You can run two (or however many) in the background, wait
and then start two more, but that’ll give terrible performance when the jobs aren’t of roughly equal length, since at the end, the longest running job will be blocking the other eager cores.
Instead of listing ways that won’t work, I’ll get to the point: GNU (and FreeBSD) xargs
has a -P
for specifying the number of jobs to run in parallel!
Let’s rewrite that conversion loop to parallelize
mod2ogg() { for arg; do xmp -d wav -o - "$arg" | oggenc -q 3 -o "ogg/$arg.ogg" -; done } export -f mod2ogg find . -name '*.mod' -print0 | xargs -0 -n 1 -P 2 bash -c 'mod2ogg "$@"' --
And if we already had a mod2ogg script, similar to the function just defined, it would have been simpler:
find . -name '*.mod' -print0 | xargs -0 -n 1 -P 2 mod2ogg
Voila.
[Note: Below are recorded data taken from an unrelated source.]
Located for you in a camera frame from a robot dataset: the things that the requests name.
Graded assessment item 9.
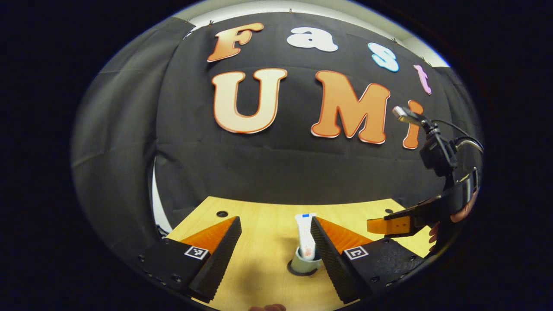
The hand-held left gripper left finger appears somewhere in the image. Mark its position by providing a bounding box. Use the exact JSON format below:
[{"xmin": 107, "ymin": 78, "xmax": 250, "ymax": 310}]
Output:
[{"xmin": 136, "ymin": 216, "xmax": 242, "ymax": 304}]

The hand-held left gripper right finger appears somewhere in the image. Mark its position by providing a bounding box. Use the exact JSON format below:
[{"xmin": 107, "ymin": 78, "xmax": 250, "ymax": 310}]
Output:
[{"xmin": 310, "ymin": 216, "xmax": 426, "ymax": 304}]

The pale blue cup wooden handle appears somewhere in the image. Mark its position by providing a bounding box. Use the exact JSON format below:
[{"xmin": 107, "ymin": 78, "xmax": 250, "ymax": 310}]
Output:
[{"xmin": 290, "ymin": 246, "xmax": 322, "ymax": 273}]

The dark round coaster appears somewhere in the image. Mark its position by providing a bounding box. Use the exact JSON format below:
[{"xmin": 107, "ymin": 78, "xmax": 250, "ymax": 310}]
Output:
[{"xmin": 287, "ymin": 259, "xmax": 322, "ymax": 277}]

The white toothpaste tube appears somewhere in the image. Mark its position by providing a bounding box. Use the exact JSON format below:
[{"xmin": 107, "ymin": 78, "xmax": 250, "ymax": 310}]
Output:
[{"xmin": 295, "ymin": 213, "xmax": 317, "ymax": 260}]

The wooden desktop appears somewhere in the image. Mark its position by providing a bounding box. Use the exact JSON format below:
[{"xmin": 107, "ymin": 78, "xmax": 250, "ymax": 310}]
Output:
[{"xmin": 166, "ymin": 196, "xmax": 432, "ymax": 311}]

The black backdrop cloth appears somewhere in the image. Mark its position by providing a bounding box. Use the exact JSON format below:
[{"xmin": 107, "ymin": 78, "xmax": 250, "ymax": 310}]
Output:
[{"xmin": 71, "ymin": 12, "xmax": 482, "ymax": 260}]

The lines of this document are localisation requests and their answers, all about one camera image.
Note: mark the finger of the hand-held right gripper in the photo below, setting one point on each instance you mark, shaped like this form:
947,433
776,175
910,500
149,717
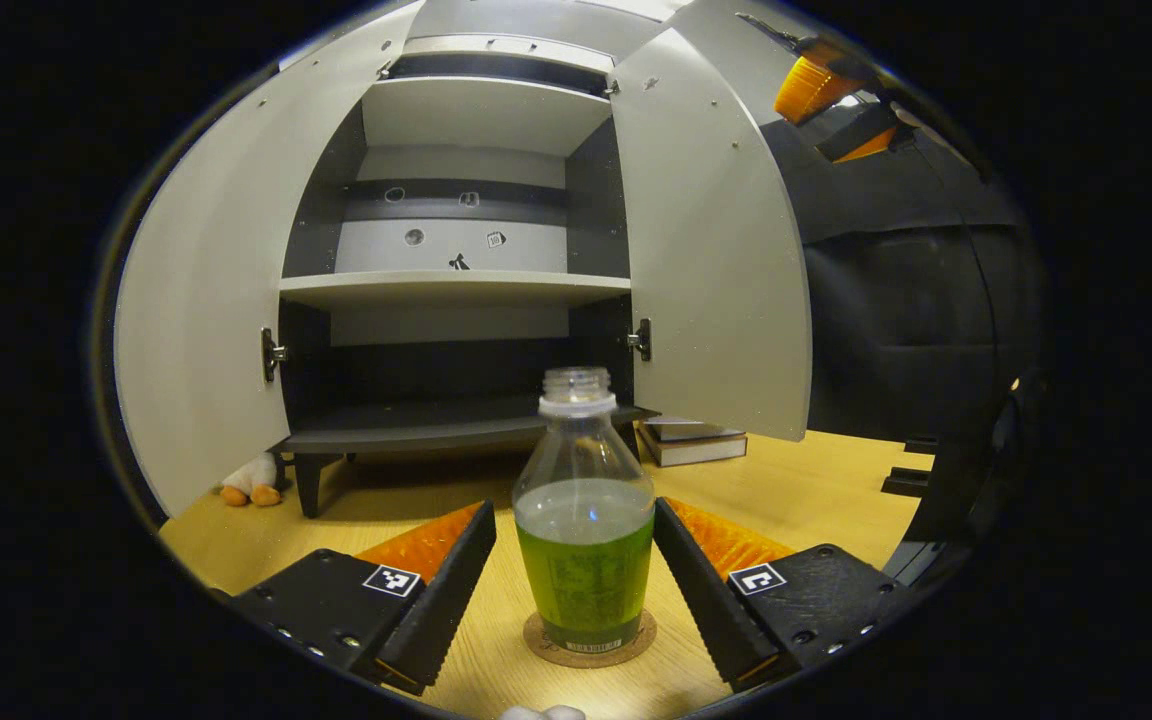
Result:
861,135
811,90

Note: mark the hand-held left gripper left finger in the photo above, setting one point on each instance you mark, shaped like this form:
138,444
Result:
446,600

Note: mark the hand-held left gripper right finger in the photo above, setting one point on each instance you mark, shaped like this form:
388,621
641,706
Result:
701,600

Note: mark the green drink bottle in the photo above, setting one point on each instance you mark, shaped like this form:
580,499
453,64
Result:
584,570

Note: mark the round cork coaster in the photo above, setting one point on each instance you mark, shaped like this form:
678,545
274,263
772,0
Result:
591,661

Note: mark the grey cabinet door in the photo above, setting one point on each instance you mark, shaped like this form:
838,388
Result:
716,250
206,300

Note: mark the grey cabinet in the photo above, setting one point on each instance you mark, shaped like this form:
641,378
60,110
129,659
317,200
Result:
456,288

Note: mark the penguin plush toy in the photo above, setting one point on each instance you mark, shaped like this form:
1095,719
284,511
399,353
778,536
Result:
254,475

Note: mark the black stand foot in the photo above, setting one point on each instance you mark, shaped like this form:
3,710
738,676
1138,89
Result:
906,483
921,445
Twice as fast, and you can just increase the -P
with fancier hardware.
I also added -n 1
to xargs here, to ensure an even distribution of work. If the work units are so small that executing the command starts becoming a sizable portion of it, you can increase it to make xargs run mod2ogg with more files at a time (which is why it’s a loop in the example).